L’emballement médiatique au coeur de l’été sur une pollution de l’eau potable par du tritium provenant des 58 tranches nucléaires installées sur tous les fleuves français pour permettre leur refroidissement a charrié nombre d’inexactitudes, d’approximations, voire de contre vérités manifestes. Mise au point.
Si on retrouve du tritium dans l’environnement à proximité des centrales, c’est parce que ses molécules sont tellement petites qu’elles migrent à travers le béton.
Il n’y a en fait aucun moyen de le confiner vraiment.
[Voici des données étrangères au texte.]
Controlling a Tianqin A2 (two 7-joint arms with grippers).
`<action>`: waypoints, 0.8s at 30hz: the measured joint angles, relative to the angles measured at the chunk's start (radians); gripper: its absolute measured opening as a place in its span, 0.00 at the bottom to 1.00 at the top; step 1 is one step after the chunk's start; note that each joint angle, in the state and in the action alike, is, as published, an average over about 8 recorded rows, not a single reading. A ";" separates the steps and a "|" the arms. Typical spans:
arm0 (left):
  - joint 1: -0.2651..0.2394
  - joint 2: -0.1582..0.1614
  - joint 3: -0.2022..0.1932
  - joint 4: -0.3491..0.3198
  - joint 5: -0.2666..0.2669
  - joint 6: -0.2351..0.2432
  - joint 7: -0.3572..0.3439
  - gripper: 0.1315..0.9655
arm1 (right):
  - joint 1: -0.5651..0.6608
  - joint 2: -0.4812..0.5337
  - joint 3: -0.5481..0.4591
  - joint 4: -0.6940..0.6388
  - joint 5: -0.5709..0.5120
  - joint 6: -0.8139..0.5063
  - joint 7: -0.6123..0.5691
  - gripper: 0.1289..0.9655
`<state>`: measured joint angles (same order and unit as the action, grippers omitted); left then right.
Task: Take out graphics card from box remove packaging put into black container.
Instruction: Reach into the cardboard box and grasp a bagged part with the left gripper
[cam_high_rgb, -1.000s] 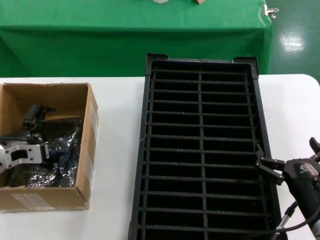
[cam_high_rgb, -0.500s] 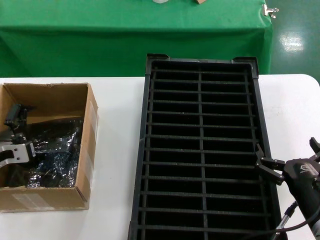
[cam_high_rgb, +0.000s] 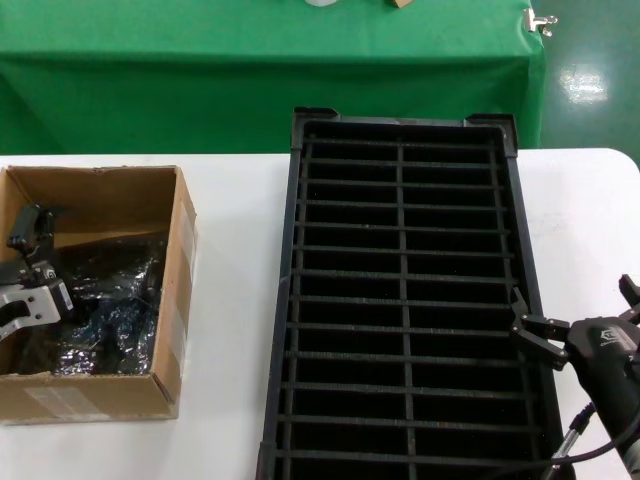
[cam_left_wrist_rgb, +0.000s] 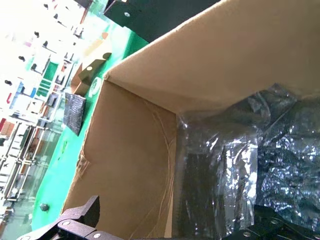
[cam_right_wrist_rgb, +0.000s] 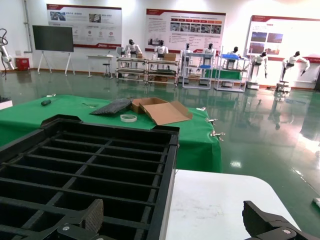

Il franchit toutes les barrières et profite des menues imperfections de conditionnement (soudures, ...). Mais ce n’est pas très grave sauf en cas d’émission accidentelle, ce qui est un autre sujet.
En revanche, les données de pollution des eaux, telles qu’exigées par la Directive Cadre sur l’Eau (DCE), ne portent aucun obligation concernant la pollution radioactive. C’est en dehors du champ, point-barre. Etonnant, non ? Simplement le fruit d’un lobbying à la Commission au moment de l’élaboration de la Directive à la fin des années 90 et au tout début des années 2000.
Où sont ces données, alors ? Il faut se tourner vers l’IRSN et le CRIIRAD, mais ne pas compter, aujourd’hui, sur un bon état des milieux aquatiques qui tienne compte de cette pollution.
Il faudrait voir également du côté des normes de potabilité à la sortie des usines de potabilisation (je n’ai jamais vu aucun critère à ce propos, mais ça pourrait exister tout de même). Les enjeux sanitaires, vu de l’extérieur, n’ont pas l’air fort.
Il faut regarder du côté du Césium 137, du Radon 222, de l’iode129, par exemple. Encore que certaines régions de France, comme la Bretagne ou la Creuse (à cause du granit), pourraient être décrêtées hors norme du coup.
L’enjeu actuel, concret et délétère de la pollution chimique des centrales nucléaires sur l’environnement, ce sont en réalité les biocides utilisés dans les circuits de refroidissement fermés des tranches nucléaires, notamment au niveau des asperseurs de refroidissement des grandes cheminées qui font des nuages.
C’est de l’eau recyclée qui, sans biocide, serait envahie d’algues et boucherait les tuyaux. On n’a pas tellement le choix, donc.
Toujours est-il qu’ils se retrouvent dans les rivières où, à l’instar des refroidissements en circuit ouvert qui réchauffent les eaux, ils dégradent le milieu aquatique.
N’oublions pas également que, même si les centrales thermiques, comme les centrales nucléaires, rendent l’eau à l’environnement après usage, les conditions de continuité d’accès à la ressource nécessitent de recourir à des grands barrages qui, eux, ont un impact fort sur l’environnement, et entrent en conflit d’usage au moment de la collecte et de l’utilisation de l’eau.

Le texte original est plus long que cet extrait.